**Directions:**
Please filter the data below down to the lines holding the string "Draw".
● ● ●
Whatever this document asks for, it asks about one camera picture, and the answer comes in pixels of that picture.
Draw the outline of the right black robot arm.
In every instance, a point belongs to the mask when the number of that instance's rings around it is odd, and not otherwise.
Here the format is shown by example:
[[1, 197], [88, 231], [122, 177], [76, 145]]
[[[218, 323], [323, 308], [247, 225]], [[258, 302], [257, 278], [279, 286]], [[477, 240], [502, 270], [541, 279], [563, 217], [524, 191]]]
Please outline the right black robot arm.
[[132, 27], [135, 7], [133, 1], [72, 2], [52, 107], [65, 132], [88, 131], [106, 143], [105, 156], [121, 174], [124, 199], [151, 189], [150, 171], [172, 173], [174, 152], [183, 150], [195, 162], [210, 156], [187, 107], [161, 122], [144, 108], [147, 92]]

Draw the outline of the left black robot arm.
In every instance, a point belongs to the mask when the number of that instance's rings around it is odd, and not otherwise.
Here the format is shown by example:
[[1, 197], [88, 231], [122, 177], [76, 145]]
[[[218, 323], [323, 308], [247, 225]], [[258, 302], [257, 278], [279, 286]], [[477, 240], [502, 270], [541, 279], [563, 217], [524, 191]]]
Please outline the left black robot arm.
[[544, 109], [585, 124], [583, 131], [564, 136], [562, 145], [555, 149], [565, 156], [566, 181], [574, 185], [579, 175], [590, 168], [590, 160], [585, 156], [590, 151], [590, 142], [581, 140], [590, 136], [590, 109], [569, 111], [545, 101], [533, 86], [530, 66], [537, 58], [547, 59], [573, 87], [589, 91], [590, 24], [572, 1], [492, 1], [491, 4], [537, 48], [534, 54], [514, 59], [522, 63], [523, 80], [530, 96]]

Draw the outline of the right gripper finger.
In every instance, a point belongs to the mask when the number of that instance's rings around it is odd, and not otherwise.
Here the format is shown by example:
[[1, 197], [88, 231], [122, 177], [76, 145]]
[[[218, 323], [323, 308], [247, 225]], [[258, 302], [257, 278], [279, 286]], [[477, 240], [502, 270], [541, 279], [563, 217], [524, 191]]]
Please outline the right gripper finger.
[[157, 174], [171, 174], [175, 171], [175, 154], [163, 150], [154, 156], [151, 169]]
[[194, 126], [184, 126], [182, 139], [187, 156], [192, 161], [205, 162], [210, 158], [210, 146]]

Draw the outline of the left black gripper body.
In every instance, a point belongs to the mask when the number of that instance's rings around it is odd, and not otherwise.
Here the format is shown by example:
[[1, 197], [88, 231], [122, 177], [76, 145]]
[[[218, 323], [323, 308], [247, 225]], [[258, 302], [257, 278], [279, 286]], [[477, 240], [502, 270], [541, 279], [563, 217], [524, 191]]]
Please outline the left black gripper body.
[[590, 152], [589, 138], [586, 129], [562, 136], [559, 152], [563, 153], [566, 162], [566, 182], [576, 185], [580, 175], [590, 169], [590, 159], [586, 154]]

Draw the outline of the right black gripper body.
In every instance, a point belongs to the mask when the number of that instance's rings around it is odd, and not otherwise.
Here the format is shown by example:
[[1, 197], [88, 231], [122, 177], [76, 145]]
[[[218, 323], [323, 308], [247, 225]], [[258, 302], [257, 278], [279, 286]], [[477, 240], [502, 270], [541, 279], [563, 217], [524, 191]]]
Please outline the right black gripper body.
● ● ●
**Result for this task:**
Draw the outline of the right black robot arm.
Draw the outline of the left black robot arm.
Draw the outline of the right gripper finger.
Draw the outline of the left black gripper body.
Draw the outline of the right black gripper body.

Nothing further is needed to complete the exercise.